» **TASK ITEM**
A full and exact copy of the listing that follows is needed.

» **INFORMATION PROVIDED**
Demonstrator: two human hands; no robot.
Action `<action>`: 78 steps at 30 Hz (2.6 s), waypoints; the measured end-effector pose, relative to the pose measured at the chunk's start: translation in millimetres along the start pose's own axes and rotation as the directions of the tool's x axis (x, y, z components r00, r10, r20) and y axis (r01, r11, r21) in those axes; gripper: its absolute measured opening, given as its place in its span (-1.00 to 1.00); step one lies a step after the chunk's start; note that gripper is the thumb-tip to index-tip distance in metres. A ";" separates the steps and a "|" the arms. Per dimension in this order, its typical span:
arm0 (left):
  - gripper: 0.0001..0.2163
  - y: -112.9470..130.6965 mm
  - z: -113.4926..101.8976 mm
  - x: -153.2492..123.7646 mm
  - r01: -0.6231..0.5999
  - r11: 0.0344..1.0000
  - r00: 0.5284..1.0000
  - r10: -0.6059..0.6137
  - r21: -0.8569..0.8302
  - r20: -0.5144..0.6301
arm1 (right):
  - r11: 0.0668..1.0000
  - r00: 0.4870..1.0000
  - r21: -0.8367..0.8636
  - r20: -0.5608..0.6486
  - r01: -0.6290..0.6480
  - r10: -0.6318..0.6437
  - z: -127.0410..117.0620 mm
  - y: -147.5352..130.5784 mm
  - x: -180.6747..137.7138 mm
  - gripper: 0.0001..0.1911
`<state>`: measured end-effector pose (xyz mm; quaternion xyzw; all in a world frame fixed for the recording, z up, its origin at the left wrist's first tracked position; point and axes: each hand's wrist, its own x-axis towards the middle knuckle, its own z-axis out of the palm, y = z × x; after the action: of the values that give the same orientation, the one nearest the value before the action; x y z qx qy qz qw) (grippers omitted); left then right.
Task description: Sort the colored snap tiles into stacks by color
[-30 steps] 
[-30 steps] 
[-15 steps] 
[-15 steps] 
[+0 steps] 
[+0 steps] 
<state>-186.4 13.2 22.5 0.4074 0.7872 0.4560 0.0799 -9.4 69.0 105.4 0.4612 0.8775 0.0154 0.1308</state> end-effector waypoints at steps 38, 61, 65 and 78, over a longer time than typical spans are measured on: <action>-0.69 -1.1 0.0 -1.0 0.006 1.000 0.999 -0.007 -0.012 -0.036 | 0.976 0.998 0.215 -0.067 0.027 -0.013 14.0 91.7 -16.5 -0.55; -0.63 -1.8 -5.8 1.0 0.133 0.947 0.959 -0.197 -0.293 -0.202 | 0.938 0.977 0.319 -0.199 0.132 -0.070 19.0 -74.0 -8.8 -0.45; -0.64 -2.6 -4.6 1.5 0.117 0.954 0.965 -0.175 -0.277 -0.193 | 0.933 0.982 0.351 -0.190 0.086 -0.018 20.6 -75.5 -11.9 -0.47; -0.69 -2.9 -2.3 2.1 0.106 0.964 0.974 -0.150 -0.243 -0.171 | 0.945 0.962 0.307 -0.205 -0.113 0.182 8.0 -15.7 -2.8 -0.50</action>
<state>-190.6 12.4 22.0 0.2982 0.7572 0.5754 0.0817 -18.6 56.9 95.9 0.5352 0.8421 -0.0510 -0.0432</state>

» **EXERCISE ANSWER**
Demonstrator: two human hands; no robot.
Action `<action>`: 78 steps at 30 Hz (2.6 s), waypoints; the measured end-effector pose, relative to the pose measured at the chunk's start: translation in millimetres along the start pose's own axes and rotation as the directions of the tool's x axis (x, y, z components r00, r10, r20) and y axis (r01, r11, r21) in those axes; gripper: its absolute measured opening, given as its place in its span (-1.00 to 1.00); step one lies a step after the chunk's start; note that gripper is the thumb-tip to index-tip distance in metres. A ";" separates the steps and a "|" the arms. Per dimension in this order, its typical span:
arm0 (left):
  - gripper: 0.0001..0.2163
  - y: -112.9470..130.6965 mm
  - z: -113.4926..101.8976 mm
  - x: -153.2492..123.7646 mm
  - r01: -0.6231..0.5999
  - r11: 0.0344..1.0000
  - r00: 0.5284..1.0000
  - r10: -0.6059..0.6137
  - r21: -0.8569..0.8302
  - r20: -0.5144..0.6301
arm1 (right):
  - r11: 0.0668..1.0000
  - r00: 0.4870..1.0000
  - r21: -0.8367..0.8636
  - r20: -0.5608..0.6486
  - r01: -0.6290..0.6480
  - r10: -0.6318..0.6437
  - z: -127.0410..117.0620 mm
  - y: -147.5352..130.5784 mm
  - x: -180.6747..137.7138 mm
  - gripper: 0.0001..0.1911
`<state>`: measured end-effector pose (xyz mm; quaternion xyzw; all in a world frame fixed for the recording, z up, its origin at the left wrist's first tracked position; point and axes: each hand's wrist, its own x-axis towards the middle knuckle, its own z-axis out of the palm, y = z × x; after the action: of the values that give the same orientation, the one nearest the value before the action; x y z qx qy qz qw) (grippers omitted); left then right.
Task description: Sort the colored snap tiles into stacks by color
[-30 steps] 
[-30 steps] 
[-15 steps] 
[-15 steps] 
[+0 steps] 
[+0 steps] 
<state>-186.4 13.2 22.5 0.4074 0.7872 0.4560 0.0799 -9.4 69.0 105.4 0.4612 0.8775 0.0154 0.1308</state> end-effector waypoints at steps 38, 61, 65 and 78, over a longer time than typical spans are measured on: <action>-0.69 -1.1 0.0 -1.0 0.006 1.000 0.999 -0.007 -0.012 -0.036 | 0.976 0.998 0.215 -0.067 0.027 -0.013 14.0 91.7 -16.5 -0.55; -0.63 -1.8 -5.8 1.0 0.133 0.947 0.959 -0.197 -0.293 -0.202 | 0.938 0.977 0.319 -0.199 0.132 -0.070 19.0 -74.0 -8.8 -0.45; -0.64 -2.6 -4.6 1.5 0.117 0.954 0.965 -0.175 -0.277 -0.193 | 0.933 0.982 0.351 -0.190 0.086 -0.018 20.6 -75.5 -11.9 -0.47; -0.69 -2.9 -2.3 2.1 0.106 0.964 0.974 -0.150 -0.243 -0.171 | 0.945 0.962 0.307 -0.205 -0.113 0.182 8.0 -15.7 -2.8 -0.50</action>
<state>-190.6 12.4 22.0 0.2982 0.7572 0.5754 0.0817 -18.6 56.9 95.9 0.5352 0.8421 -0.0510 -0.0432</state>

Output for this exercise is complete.